These digital Polaroids are a clever way to cover a fridge in memories

I love when my friends have their fridges covered in Polaroids. It’s often a visual crash course of what’s going on in their lives, describing recent adventures, get-togethers, and other fun moments. But I don’t like the idea of ​​lugging around a useless instant camera or paying a premium for instant film with hit-or-miss results. That’s why I’m impressed by these magnetic digital polaroids from a little company called VidaBay. They look like instant photos, but use NFC technology and color E Ink screens so you can change the image as often as you want without charging the battery.

At about 4 mm thick and 2.5 inches in size, the Vidabay NFC e-Paper Fridge Magnet – also known as the Snap – reminds me of Xteink’s tiny X3 e-reader, but it has no buttons, ports, or connectors. The Snap Aura Ink is like a much smaller version of a digital photo frame that you can stick on your fridge.

The Snap uses the same kind of NFC chip that doubles as your smartphone as your credit or debit card. Images are transferred wirelessly by aligning your smartphone’s NFC antenna with the antenna located inside the bottom left corner of the Snap using the accompanying mobile app.

It takes about 25 to 30 seconds for Snap to change the displayed photo. While the actual image transfer is a 10-second process, the rest of the time is used to refresh the Snap’s E Ink screen. Unlike devices like the Kindle ColorSoft, which use a black and white e-paper screen with colored filters so that screen refresh is almost instant, the Snap uses e-paper with multiple colored pigments that take longer to refresh. The results are looking better, but you’ll have to wait a little longer for them.
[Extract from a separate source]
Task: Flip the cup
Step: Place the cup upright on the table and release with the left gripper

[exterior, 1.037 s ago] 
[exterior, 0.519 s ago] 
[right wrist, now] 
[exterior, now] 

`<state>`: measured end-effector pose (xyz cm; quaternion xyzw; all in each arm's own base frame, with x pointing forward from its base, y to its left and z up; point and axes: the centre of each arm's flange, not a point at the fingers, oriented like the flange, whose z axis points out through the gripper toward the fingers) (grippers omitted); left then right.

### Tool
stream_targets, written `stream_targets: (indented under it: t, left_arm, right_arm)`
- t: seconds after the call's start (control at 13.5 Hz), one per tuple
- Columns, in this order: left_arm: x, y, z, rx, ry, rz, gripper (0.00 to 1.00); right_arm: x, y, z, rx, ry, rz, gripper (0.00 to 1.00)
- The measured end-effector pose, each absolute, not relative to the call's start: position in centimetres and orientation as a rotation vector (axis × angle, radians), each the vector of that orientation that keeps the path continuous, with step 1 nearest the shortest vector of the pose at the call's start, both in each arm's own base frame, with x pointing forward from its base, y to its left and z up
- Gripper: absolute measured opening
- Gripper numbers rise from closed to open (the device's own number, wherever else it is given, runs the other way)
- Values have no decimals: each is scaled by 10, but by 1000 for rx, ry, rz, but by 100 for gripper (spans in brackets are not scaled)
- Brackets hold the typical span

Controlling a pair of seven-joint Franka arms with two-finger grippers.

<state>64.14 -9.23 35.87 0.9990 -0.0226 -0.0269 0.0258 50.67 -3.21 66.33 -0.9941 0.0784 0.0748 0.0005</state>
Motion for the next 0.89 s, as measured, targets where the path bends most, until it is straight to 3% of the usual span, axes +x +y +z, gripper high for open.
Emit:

The process of updating a Snap with a new image using NFC is easy once you get the hang of it, but it may take a few tries to get there. Out of the box the device comes with a plastic screen protector printed with a guide so you know how to position your smartphone to ensure the NFC antennas line up. But the guide only works for iPhone. Android is also supported, but it depends on where your device’s NFC chip is located, which may take some trial and error. The Snap and your smartphone also have to be very close for NFC pairing to work – much closer than a case will allow. This process didn’t work with my iPhone 16 Pro inside the leather Nomad case, and even the thin silicone case protecting my OnePlus 12 was too thick for the NFC transfer to succeed.
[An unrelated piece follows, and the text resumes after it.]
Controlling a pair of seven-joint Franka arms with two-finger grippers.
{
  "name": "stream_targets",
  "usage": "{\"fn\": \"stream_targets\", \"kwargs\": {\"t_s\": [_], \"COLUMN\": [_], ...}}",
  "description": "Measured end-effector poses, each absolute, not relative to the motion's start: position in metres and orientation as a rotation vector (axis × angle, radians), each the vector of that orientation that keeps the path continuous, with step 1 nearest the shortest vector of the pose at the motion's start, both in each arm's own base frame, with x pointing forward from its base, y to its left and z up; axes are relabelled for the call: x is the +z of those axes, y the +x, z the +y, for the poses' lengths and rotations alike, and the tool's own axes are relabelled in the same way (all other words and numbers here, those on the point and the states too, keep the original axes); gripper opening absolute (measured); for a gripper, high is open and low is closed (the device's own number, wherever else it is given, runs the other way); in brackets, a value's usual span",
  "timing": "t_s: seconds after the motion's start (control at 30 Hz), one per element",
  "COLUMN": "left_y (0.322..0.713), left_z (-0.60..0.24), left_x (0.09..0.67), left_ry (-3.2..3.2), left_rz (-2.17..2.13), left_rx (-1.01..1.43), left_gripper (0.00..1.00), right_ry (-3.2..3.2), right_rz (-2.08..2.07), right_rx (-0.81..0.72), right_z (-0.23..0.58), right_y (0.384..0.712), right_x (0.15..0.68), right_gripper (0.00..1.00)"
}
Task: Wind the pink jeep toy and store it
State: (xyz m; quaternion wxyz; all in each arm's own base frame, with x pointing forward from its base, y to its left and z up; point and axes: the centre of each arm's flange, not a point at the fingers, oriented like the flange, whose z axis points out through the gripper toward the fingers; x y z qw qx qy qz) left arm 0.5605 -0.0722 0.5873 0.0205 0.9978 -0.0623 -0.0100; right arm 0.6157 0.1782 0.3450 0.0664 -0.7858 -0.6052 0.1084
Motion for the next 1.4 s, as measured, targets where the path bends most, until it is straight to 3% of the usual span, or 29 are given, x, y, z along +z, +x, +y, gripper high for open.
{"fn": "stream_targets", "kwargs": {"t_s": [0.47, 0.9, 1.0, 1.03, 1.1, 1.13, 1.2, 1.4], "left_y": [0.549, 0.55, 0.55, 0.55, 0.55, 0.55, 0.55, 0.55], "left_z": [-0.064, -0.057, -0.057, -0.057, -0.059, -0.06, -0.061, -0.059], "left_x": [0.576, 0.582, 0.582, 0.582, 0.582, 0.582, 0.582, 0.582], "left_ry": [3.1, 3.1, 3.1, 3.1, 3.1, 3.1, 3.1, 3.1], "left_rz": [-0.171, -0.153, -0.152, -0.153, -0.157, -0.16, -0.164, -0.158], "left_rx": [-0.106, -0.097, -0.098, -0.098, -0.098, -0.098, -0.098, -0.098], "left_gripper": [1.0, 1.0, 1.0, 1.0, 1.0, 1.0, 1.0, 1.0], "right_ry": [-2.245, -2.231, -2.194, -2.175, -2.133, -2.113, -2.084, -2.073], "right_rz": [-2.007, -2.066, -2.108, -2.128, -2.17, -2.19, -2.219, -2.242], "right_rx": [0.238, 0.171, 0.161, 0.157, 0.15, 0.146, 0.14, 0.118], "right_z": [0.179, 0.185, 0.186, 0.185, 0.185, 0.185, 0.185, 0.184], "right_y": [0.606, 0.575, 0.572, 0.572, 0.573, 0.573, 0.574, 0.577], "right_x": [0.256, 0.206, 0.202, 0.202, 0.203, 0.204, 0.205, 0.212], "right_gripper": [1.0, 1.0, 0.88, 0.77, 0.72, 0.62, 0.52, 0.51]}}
One of the many advantages of E Ink’s display technology is that, similar to Etch A Sketch or Magna Doodle toys, once an image is created it remains on the screen without any additional power. This is why e-readers have such excellent battery life. The Snap comes with a 2.5-inch E Ink screen, and while it uses the color technology you’ll find in large, vibrant and expensive E Ink posters, it’s actually a repurposed Spectra 3100 screen that E Ink developed specifically for retail use as electronic shelf labels.
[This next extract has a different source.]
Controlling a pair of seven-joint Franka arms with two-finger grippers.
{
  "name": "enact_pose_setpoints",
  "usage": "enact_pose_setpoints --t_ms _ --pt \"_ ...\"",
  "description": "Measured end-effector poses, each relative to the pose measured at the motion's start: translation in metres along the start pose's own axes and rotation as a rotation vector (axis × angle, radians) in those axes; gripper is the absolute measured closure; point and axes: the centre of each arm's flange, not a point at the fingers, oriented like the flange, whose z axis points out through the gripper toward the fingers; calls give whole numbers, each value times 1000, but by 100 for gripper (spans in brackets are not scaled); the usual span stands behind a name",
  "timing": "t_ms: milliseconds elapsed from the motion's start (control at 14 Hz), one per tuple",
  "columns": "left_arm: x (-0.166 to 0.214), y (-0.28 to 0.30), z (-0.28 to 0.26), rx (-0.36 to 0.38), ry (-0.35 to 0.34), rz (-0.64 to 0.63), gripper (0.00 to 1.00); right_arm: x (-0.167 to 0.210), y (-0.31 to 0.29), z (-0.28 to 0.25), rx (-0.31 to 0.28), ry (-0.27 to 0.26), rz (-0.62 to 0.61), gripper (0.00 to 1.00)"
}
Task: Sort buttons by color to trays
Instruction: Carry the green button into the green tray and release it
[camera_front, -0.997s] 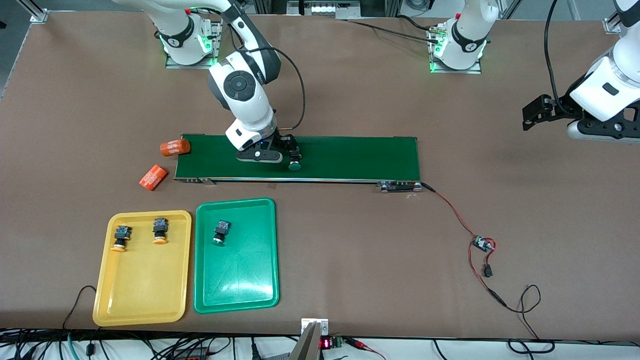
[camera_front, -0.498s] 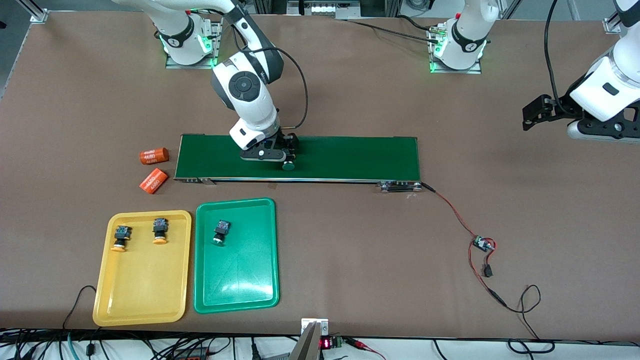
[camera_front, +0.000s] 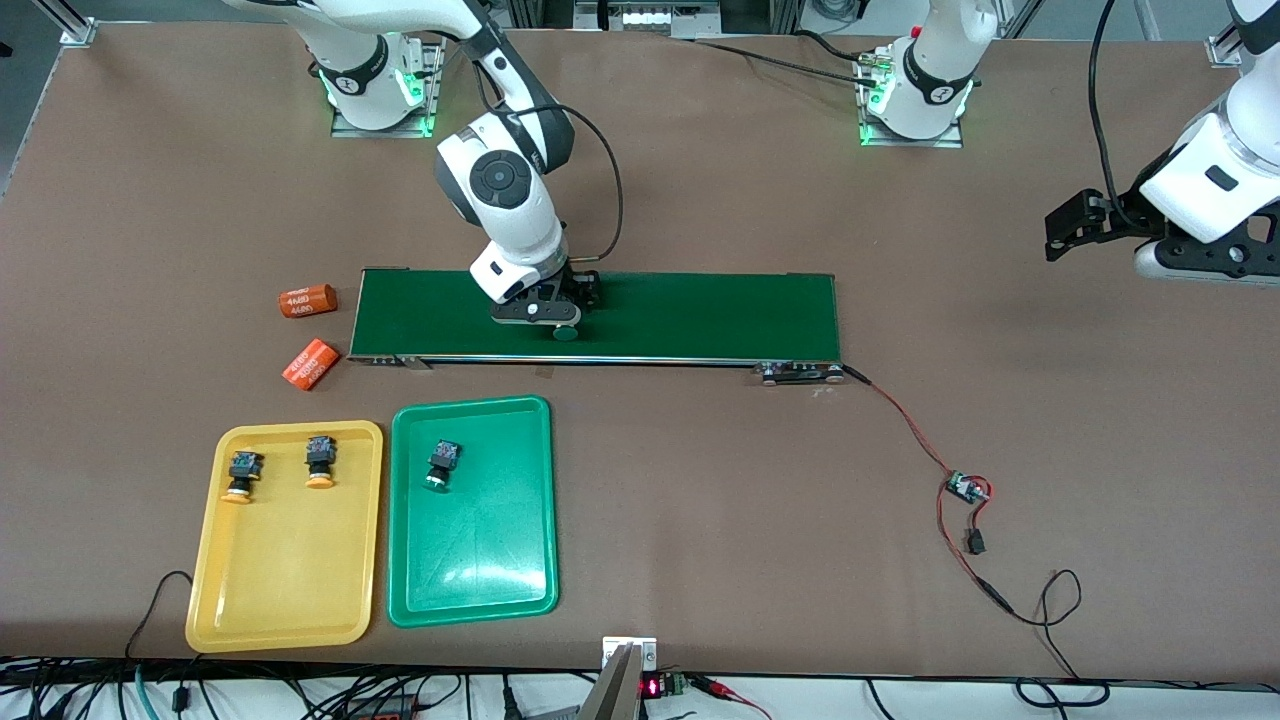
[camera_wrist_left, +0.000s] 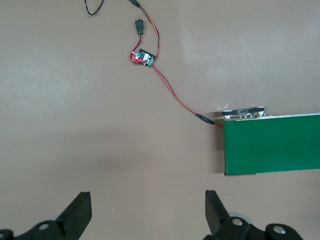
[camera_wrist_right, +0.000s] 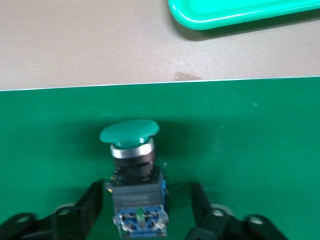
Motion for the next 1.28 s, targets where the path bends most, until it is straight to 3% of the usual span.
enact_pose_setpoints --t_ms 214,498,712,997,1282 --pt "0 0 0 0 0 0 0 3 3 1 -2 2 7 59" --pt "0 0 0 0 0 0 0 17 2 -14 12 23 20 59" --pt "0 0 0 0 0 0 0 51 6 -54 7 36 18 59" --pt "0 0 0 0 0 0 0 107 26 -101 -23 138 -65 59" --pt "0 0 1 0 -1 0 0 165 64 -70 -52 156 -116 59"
They’re cheap, but the Snap’s color screen is also limited to displaying only black, white, red, and yellow, which limits its ability to reproduce colors accurately. This is a big compromise, but not necessarily a dealbreaker. The VidaBay mobile app lets you crop, zoom, rotate, add filters, and make basic brightness, contrast, and color saturation adjustments to images selected from your phone’s camera roll. Because the transfer process can take more than 30 seconds, the app also produces a preview of how the image will look on Snap’s four-color screen.

After using the Snap for a few weeks, I have a better idea of ​​which images will look good on its E Ink screen and which won’t. Bright photos with a lot of contrast work well, as do photos with a color palette leaning toward reds and yellows. The blue and green areas in an image become completely desaturated rather than disappearing, but the results are not entirely unpleasant. The limitations of the Spectra 3100 screen result in truly colorful images reminiscent of the lo-fi aesthetic of classic Polaroid photographs.

The Snap has no screen lighting so it looks best in a well-lit area. The device also has a non-removable plastic cover over the E Ink panel, which protects it but also produces a lot of glare and reflections. Removing this for future versions would definitely improve viewing angles and image quality.

At $35.99 each (currently discounted to $29.99), the Widabay Snap comes close to impulse buy territory. When I first covered them earlier this year I was skeptical about how effective the screens many grocery stores now use to display prices could be for displaying photos and memories. But the price, and the fact that the Snap never needs charging, more than outweighs its color fidelity limitations. Instant photos may still be cheaper per shot, but Snap is a good alternative if you don’t have an endless budget for film. Either way, your fridge is a blank palette just waiting to be decorated with memories.